[WHAT IS REQUIRED]:
Read the listing below. Then repeat it exactly.

[[ DATA SHOWN open ]]

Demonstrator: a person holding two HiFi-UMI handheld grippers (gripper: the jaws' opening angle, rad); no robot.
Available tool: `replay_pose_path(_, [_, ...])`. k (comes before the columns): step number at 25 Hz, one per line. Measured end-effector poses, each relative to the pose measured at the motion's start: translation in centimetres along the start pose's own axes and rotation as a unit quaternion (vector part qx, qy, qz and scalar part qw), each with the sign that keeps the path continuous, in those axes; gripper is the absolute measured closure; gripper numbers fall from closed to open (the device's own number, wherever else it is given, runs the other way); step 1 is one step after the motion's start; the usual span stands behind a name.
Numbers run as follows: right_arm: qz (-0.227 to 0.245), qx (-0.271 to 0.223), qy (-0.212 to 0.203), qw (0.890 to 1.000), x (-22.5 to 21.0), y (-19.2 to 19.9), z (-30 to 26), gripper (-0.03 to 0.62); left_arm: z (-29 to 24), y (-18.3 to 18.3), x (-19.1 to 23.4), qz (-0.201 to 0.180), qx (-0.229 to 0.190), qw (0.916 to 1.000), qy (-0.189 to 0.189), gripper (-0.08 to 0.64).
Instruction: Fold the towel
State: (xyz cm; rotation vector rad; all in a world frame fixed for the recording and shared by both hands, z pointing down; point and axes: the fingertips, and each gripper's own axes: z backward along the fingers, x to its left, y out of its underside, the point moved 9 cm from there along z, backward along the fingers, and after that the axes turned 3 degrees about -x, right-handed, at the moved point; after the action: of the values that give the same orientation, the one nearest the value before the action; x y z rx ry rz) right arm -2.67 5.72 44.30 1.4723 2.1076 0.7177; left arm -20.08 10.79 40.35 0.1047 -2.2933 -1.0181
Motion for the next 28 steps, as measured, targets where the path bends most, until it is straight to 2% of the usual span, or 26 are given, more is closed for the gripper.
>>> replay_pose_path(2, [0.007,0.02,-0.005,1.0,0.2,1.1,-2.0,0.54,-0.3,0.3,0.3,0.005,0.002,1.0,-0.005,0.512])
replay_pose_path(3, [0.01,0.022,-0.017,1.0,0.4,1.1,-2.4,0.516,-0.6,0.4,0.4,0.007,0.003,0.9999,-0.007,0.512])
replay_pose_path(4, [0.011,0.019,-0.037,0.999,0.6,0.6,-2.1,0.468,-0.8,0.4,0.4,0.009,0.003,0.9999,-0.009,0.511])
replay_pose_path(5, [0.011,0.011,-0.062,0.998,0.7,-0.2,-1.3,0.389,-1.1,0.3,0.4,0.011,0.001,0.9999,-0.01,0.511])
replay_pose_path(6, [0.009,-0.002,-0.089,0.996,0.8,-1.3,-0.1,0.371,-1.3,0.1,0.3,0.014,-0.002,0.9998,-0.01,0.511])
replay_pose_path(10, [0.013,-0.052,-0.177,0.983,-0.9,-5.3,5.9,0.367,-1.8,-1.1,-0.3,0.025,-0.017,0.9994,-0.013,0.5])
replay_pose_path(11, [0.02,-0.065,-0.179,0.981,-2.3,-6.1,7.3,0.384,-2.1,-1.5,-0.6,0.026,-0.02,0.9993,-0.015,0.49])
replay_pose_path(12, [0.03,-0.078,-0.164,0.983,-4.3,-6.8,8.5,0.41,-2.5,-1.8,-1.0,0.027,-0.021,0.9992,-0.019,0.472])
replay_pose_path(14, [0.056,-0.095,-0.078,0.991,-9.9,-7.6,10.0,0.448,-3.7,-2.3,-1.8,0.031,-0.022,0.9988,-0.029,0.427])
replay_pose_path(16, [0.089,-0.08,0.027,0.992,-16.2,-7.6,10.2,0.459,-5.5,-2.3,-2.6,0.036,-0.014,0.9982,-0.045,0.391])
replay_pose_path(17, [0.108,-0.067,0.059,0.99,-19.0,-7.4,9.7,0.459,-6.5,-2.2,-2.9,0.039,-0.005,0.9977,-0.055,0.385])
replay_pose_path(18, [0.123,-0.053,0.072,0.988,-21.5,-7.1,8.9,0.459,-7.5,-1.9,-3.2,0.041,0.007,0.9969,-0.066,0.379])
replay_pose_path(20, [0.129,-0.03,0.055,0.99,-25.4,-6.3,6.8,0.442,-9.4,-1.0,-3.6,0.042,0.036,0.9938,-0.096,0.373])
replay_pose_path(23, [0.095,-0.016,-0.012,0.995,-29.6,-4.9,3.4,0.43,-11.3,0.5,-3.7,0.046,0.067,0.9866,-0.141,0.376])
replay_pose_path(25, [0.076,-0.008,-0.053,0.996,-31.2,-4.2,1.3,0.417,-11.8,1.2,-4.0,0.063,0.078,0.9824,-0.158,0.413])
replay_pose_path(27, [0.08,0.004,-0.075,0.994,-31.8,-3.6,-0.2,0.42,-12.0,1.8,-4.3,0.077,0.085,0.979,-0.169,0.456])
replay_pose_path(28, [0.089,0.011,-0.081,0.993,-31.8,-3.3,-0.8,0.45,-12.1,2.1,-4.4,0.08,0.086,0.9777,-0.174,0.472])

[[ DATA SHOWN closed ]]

[SOLUTION TO THIS EXERCISE]:
Demonstrator: a person holding two HiFi-UMI handheld grippers (gripper: the jaws' opening angle, rad); no robot.
Available tool: `replay_pose_path(_, [_, ...])`. k (comes before the columns): step number at 25 Hz, one per line. Measured end-effector poses, each relative to the pose measured at the motion's start: translation in centimetres along the start pose's own axes and rotation as a unit quaternion (vector part qx, qy, qz and scalar part qw), each with the sign that keeps the path continuous, in those axes; gripper is the absolute measured closure; gripper numbers fall from closed to open (the device's own number, wherever else it is given, runs the other way); step 1 is one step after the motion's start; the usual span stands behind a name.
Numbers run as follows: right_arm: qz (-0.227 to 0.245), qx (-0.271 to 0.223), qy (-0.212 to 0.203), qw (0.890 to 1.000), x (-22.5 to 21.0), y (-19.2 to 19.9), z (-30 to 26), gripper (-0.03 to 0.62); left_arm: z (-29 to 24), y (-18.3 to 18.3), x (-19.1 to 23.4), qz (-0.201 to 0.180), qx (-0.229 to 0.190), qw (0.916 to 1.000), qy (-0.189 to 0.189), gripper (-0.08 to 0.64).
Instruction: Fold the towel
State: (xyz cm; rotation vector rad; all in a world frame fixed for the recording and shared by both hands, z pointing down; point and axes: the fingertips, and each gripper's own axes: z backward along the fingers, x to its left, y out of its underside, the point moved 9 cm from there along z, backward along the fingers, and after that the axes turned 3 degrees about -x, right-handed, at the moved point; after the action: of the values that give the same orientation, the one nearest the value before the action; x y z rx ry rz) right arm -2.67 5.72 44.30 1.4723 2.1076 0.7177; left arm -20.08 10.79 40.35 0.1047 -2.2933 -1.0181
Motion for the next 28 steps, as measured, targets where the path bends most, until it is straight to 2% of the usual span, or 26 are given, more is closed for the gripper.
>>> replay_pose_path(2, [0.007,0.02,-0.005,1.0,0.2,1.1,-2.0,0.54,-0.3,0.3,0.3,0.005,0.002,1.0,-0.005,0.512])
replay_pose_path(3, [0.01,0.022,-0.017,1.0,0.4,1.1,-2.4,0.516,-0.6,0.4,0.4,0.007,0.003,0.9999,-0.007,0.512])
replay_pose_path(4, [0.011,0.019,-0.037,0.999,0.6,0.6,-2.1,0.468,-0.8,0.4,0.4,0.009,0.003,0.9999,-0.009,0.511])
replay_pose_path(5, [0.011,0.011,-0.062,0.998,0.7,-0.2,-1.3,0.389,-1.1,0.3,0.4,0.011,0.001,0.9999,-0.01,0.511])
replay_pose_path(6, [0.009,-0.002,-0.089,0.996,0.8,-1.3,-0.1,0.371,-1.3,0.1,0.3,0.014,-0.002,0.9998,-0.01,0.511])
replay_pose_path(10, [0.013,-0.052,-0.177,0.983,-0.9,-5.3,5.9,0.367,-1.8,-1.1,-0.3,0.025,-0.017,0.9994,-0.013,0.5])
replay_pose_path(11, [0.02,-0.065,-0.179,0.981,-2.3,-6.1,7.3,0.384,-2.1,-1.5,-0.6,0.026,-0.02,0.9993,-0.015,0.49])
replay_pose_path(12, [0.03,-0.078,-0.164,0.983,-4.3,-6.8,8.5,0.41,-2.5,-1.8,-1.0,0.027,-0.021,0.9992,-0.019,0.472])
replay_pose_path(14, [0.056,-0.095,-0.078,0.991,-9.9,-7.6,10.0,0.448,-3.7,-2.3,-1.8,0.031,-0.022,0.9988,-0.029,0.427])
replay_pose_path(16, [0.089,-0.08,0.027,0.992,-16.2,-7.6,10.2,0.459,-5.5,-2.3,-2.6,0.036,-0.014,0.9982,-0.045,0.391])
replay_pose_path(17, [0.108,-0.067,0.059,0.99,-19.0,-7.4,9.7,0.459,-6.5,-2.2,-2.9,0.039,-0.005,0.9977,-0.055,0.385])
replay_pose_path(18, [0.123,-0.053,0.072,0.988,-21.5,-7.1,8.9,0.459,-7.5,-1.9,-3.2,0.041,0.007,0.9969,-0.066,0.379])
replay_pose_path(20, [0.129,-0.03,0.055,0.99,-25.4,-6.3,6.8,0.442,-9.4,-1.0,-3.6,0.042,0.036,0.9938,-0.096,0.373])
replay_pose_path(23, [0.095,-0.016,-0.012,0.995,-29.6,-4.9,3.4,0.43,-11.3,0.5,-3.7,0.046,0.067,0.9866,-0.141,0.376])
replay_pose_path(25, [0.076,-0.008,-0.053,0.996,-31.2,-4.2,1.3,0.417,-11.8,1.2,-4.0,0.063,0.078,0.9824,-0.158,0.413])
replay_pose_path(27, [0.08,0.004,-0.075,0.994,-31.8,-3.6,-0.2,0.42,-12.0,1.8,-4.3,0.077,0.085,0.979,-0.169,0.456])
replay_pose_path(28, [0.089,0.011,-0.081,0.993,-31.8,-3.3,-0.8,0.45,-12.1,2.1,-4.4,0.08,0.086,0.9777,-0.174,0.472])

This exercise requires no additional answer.